HOW TO COMPLETE THIS TASK ::
The answer should be each line of the records that contains the word "tray"; please copy them all.

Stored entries

++++++

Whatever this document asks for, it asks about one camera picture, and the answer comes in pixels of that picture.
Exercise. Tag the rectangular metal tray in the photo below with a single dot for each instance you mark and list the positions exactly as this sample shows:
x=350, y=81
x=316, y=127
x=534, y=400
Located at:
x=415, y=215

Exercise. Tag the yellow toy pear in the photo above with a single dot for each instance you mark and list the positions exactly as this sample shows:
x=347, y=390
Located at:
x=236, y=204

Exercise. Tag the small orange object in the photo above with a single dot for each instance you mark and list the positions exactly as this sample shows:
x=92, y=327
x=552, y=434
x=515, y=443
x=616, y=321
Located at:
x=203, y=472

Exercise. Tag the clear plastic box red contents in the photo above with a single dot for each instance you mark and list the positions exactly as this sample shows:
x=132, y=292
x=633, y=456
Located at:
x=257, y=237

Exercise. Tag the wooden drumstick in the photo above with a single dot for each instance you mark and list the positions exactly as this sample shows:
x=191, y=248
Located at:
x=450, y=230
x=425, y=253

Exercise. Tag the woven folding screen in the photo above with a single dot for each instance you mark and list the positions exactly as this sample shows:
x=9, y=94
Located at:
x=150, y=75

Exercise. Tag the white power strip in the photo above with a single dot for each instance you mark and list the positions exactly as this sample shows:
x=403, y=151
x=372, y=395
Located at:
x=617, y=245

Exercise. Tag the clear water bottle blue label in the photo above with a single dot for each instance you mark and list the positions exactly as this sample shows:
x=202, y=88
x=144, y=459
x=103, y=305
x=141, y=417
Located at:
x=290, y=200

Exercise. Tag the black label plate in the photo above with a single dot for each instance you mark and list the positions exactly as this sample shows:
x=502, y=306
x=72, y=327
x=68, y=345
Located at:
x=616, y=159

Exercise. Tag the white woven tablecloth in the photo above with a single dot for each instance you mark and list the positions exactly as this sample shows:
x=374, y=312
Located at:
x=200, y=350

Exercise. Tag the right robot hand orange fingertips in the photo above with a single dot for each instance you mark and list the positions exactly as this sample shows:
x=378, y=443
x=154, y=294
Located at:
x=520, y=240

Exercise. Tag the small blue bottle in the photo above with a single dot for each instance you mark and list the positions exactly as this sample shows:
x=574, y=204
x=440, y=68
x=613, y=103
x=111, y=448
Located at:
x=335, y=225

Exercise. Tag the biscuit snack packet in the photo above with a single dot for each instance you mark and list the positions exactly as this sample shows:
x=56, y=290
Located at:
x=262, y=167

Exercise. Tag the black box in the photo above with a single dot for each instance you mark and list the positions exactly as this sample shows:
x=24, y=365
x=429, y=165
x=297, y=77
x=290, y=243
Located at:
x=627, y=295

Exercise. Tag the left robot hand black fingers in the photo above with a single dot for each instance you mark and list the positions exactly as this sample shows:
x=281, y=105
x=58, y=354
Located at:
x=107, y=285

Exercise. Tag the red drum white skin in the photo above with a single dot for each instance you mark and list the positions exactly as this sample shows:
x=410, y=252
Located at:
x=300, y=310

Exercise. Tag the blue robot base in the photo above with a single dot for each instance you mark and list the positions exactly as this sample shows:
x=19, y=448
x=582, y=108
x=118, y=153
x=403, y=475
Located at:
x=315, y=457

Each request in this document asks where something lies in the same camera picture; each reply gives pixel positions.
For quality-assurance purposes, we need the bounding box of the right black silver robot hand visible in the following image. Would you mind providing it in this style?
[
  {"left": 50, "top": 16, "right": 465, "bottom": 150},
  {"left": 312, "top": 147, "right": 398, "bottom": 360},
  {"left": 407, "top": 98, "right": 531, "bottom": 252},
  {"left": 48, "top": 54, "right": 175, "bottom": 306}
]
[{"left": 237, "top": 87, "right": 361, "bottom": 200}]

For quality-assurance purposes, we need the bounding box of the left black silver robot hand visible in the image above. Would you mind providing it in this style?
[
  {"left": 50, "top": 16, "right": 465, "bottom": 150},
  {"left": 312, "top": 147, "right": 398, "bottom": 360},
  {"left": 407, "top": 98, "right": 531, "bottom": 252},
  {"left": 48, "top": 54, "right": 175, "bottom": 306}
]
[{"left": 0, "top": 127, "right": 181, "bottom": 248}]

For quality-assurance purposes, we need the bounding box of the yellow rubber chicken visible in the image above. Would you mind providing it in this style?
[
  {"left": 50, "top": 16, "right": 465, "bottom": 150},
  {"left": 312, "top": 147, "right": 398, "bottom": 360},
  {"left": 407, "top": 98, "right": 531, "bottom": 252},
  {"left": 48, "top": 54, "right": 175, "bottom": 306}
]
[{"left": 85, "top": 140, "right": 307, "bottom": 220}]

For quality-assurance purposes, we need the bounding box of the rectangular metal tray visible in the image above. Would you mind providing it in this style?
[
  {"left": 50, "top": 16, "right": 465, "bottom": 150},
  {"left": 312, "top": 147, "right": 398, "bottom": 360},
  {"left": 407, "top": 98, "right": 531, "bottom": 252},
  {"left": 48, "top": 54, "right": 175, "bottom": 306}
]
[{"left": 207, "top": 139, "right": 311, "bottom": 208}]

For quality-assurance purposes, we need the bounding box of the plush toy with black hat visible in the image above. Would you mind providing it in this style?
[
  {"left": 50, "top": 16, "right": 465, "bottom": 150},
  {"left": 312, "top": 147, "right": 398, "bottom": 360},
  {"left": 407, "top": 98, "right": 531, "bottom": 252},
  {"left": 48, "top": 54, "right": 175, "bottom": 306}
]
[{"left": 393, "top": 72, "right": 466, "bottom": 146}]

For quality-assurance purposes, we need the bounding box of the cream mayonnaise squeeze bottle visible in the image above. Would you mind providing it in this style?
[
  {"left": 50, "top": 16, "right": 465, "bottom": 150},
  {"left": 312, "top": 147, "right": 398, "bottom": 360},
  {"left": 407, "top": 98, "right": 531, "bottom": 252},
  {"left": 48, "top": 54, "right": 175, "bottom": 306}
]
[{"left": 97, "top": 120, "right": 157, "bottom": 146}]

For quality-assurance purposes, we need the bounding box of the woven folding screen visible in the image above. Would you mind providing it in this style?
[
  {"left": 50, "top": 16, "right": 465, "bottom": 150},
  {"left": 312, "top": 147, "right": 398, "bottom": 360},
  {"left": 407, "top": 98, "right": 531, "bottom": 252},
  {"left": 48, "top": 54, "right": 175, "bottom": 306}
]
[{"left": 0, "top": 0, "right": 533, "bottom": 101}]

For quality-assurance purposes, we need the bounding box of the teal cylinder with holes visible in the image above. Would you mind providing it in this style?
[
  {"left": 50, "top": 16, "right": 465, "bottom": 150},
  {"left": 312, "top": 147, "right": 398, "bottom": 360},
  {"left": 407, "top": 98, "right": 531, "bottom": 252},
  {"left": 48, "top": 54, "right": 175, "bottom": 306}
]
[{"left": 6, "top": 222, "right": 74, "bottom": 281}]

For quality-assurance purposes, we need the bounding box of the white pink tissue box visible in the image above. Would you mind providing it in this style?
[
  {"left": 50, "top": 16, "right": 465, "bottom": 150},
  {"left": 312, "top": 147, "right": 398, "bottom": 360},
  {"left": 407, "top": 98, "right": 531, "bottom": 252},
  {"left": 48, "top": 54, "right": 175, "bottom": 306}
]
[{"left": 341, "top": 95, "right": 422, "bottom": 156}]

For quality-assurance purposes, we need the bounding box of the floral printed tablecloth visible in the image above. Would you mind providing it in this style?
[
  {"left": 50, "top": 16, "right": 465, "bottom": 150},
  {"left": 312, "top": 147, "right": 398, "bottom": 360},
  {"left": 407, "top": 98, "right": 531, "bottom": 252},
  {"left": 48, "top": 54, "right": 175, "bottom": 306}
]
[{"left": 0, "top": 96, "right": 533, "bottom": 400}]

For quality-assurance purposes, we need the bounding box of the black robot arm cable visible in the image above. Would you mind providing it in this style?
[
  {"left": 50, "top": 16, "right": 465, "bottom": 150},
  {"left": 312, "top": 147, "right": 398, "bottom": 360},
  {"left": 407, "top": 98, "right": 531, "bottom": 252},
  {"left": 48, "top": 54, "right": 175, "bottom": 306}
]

++++++

TASK OUTPUT ::
Exercise. Tag the rectangular metal tray in the photo below with a single dot for each instance you mark and list the positions exactly as this sample shows:
For quality-assurance purposes, we need the bounding box of the rectangular metal tray visible in the image above. Would you mind providing it in this style?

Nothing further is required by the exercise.